[Provided data]
········
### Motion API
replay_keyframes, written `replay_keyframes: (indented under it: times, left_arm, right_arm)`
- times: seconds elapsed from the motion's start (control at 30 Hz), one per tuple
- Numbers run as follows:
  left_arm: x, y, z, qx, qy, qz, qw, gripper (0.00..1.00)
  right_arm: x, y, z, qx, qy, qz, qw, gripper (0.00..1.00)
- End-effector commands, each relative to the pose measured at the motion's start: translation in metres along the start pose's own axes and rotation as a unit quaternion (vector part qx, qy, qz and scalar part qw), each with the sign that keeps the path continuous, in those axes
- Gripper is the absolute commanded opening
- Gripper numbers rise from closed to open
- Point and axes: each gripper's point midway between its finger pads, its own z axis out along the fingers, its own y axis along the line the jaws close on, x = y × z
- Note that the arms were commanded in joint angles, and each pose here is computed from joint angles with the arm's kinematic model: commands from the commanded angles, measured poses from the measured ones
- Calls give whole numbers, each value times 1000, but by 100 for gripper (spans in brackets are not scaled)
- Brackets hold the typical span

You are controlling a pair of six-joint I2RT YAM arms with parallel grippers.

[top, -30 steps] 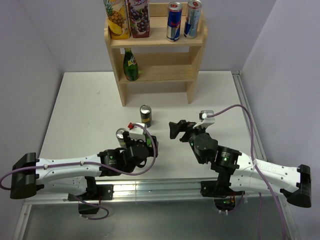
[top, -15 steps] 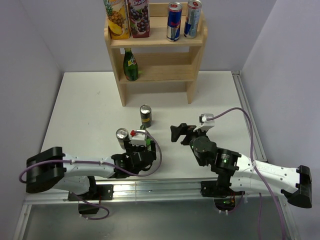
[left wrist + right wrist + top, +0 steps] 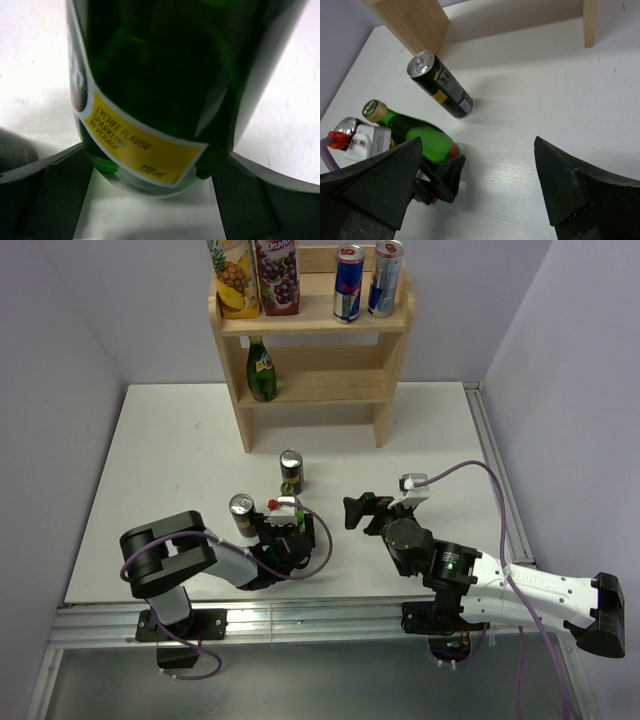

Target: Place and organize the beverage onto the shelf

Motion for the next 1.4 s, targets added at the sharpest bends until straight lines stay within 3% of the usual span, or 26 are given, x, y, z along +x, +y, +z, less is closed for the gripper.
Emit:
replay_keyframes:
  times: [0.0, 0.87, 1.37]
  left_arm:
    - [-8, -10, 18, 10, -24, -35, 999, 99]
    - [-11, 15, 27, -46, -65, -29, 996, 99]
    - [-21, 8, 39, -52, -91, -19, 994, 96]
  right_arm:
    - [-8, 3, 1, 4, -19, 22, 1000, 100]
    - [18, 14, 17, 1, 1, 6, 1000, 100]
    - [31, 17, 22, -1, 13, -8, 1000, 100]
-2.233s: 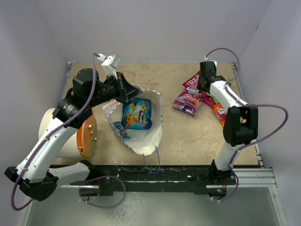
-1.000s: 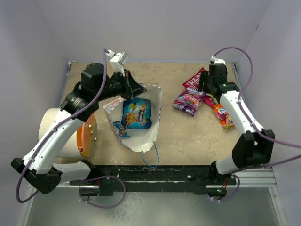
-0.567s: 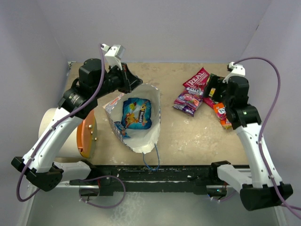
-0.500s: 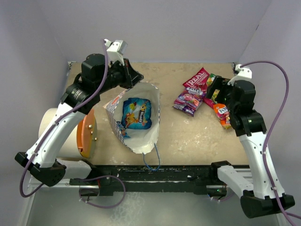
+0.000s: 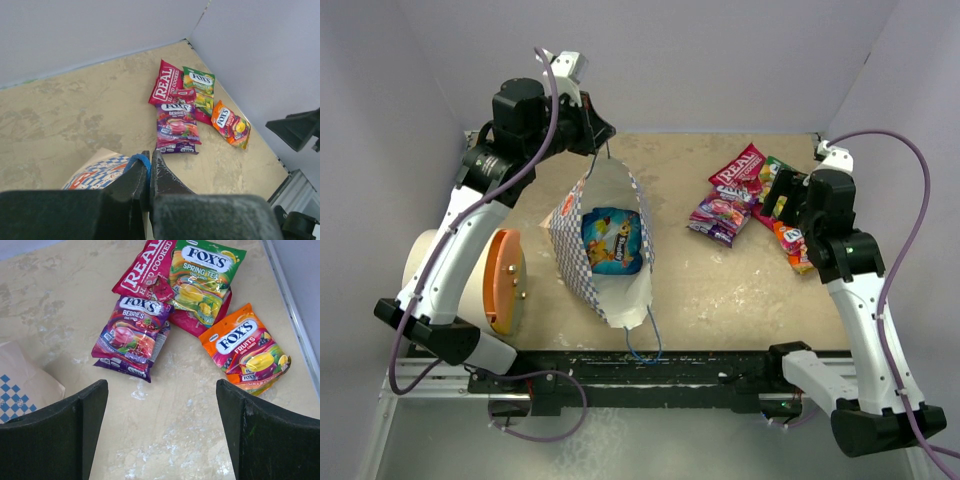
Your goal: Take the snacks out of the paper bag
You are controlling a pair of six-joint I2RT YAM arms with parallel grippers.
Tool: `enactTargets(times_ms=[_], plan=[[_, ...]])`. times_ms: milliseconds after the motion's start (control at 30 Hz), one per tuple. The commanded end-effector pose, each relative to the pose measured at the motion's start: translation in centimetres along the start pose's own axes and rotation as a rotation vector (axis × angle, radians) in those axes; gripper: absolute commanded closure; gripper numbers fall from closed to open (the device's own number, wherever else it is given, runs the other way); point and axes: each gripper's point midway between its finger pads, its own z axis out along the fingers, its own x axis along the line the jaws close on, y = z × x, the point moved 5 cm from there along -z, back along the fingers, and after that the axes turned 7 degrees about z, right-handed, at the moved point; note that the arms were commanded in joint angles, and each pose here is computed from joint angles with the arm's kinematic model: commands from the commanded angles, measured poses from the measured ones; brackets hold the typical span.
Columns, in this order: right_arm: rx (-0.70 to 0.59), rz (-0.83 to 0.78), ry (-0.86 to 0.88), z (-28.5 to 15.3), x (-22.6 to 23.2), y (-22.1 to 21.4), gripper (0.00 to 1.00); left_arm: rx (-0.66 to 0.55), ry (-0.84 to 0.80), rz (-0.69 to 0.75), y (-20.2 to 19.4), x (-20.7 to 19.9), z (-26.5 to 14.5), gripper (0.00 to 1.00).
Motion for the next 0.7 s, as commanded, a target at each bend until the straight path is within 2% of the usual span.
enactTargets(times_ms=[0,233,400,500,667], plan=[[-0.066,0.022,-0.001,-1.4,-0.1,1.7,0.10,-0.216,-0.059,0.114,6.3,-1.1,-1.7,1.00],[-0.042,0.017,-0.002,-0.6,0.1,1.3,0.10,-0.278,-0.129,0.156,8.5,-2.3,-2.3,1.00],[-0.012,0.015,0.027,0.0,0.7,1.0,0.11,-0.283,-0.177,0.167,8.6,-3.2,-3.5,1.00],[-0.002,-0.019,0.092,0.4,1.6,1.0,0.11,-0.253,-0.299,0.146,7.2,-4.8,-4.5,1.00],[0.057,-0.059,0.348,0.2,4.7,-0.3,0.15,-0.121,-0.497,0.002,1.3,-6.6,-5.2,1.00]])
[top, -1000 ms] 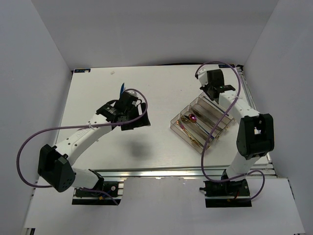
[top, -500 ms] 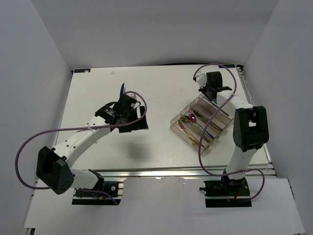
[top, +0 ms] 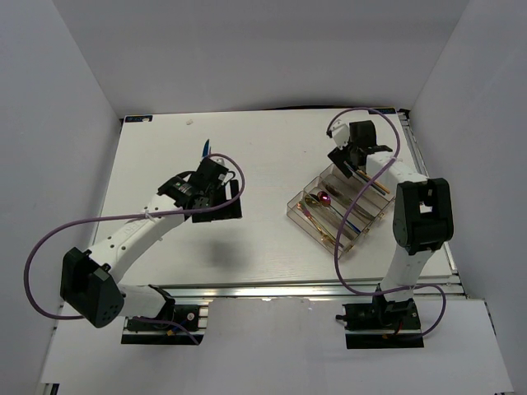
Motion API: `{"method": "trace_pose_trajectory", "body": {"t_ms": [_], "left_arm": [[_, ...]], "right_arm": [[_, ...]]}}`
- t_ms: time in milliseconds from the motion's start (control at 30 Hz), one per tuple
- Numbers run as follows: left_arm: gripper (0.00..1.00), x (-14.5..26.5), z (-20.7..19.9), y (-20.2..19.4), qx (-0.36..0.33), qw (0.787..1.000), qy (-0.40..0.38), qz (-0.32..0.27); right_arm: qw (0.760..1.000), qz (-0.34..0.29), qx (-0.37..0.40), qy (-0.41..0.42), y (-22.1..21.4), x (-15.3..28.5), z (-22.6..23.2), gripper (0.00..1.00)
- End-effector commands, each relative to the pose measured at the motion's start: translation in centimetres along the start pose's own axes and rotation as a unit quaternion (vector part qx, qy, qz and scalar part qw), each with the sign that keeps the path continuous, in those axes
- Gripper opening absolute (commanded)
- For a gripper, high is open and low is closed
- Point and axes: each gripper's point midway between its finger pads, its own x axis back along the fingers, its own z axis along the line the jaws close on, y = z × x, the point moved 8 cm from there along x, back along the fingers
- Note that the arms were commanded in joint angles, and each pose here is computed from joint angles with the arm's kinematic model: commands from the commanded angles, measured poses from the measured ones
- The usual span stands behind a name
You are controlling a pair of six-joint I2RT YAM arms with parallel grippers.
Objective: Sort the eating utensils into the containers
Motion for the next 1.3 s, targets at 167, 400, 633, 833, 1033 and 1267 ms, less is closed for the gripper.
{"method": "trace_pose_trajectory", "body": {"t_ms": [167, 400, 633, 833, 1033, 1267], "left_arm": [[0.98, 0.2, 5.2, 6.3, 0.058, 0.992, 0.096, -0.050], [0.93, -6.3, 6.7, 12.0, 0.002, 0.992, 0.123, 0.005], [0.63, -11.6, 6.5, 14.5, -0.012, 0.992, 0.112, 0.050], [0.60, -14.3, 7.0, 13.1, -0.018, 0.990, 0.111, 0.088], [0.55, -15.9, 7.7, 11.4, -0.023, 0.989, 0.109, 0.094], [0.49, -17.5, 7.9, 10.7, -0.021, 0.988, 0.105, 0.108]], "right_arm": [[0.979, -0.112, -0.132, -0.107, 8.1, 10.5, -5.3, 0.89], [0.918, -0.217, -0.311, 0.117, 11.6, 19.0, 2.0, 0.89], [0.895, -0.150, -0.332, 0.256, 8.0, 21.1, 8.1, 0.89], [0.907, -0.128, -0.320, 0.242, 4.2, 21.9, 9.4, 0.89], [0.911, -0.123, -0.311, 0.239, 3.1, 22.6, 9.6, 0.89], [0.908, -0.134, -0.312, 0.246, 3.8, 23.6, 9.0, 0.89]]}}
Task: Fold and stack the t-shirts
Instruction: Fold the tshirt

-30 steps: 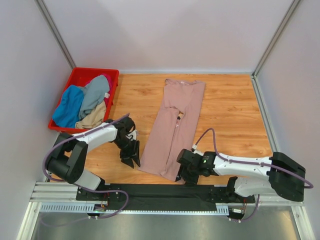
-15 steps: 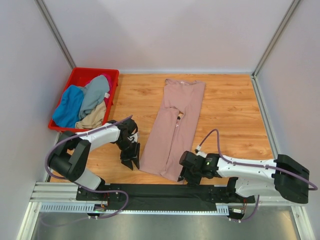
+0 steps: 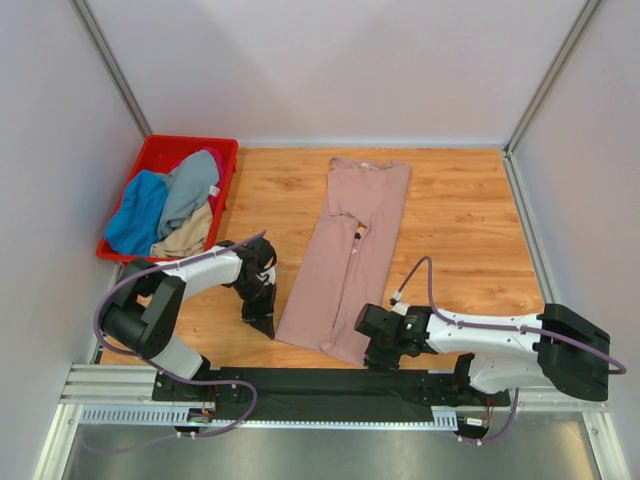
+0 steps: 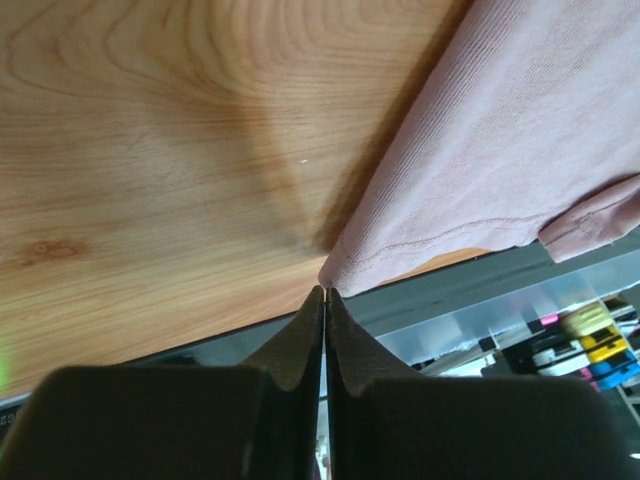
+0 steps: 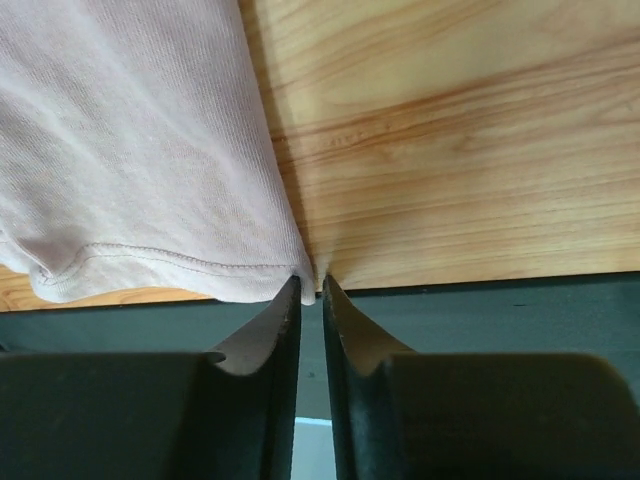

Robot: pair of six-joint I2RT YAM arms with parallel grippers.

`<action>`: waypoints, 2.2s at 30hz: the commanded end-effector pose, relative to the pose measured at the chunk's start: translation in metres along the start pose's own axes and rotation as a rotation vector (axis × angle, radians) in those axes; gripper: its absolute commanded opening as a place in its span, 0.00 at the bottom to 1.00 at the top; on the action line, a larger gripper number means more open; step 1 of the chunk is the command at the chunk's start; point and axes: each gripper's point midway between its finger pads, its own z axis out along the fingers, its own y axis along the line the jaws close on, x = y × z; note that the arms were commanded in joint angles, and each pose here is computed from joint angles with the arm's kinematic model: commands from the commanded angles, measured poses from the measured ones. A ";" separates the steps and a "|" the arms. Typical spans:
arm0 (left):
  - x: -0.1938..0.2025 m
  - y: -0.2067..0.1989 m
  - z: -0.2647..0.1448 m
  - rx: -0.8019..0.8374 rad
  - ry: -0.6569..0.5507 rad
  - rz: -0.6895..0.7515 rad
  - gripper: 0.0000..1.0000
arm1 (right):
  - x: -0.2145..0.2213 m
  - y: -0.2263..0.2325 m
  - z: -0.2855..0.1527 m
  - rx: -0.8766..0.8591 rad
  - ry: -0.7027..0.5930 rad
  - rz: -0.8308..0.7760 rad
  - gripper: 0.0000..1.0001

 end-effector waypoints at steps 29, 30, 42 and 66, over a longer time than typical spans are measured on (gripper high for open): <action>-0.005 -0.018 -0.017 0.091 -0.104 0.068 0.49 | -0.012 0.004 -0.025 0.003 -0.133 -0.044 0.00; -0.006 -0.018 -0.013 0.087 -0.093 0.061 0.48 | -0.012 0.004 -0.025 0.001 -0.134 -0.042 0.00; -0.006 -0.010 0.008 0.080 -0.057 0.014 0.18 | -0.007 0.006 -0.027 0.000 -0.130 -0.059 0.00; 0.002 -0.017 -0.016 0.096 -0.115 0.023 0.44 | -0.006 0.009 -0.012 -0.055 -0.144 0.026 0.30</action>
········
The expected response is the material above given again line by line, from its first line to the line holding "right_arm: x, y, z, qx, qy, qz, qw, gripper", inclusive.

### Motion API
replay_keyframes, written `replay_keyframes: (indented under it: times, left_arm, right_arm)`
- times: seconds elapsed from the motion's start (control at 30 Hz), one per tuple
- Numbers run as follows:
  left_arm: x, y, z, qx, qy, qz, qw, gripper (0.00..1.00)
  right_arm: x, y, z, qx, qy, qz, qw, gripper (0.00..1.00)

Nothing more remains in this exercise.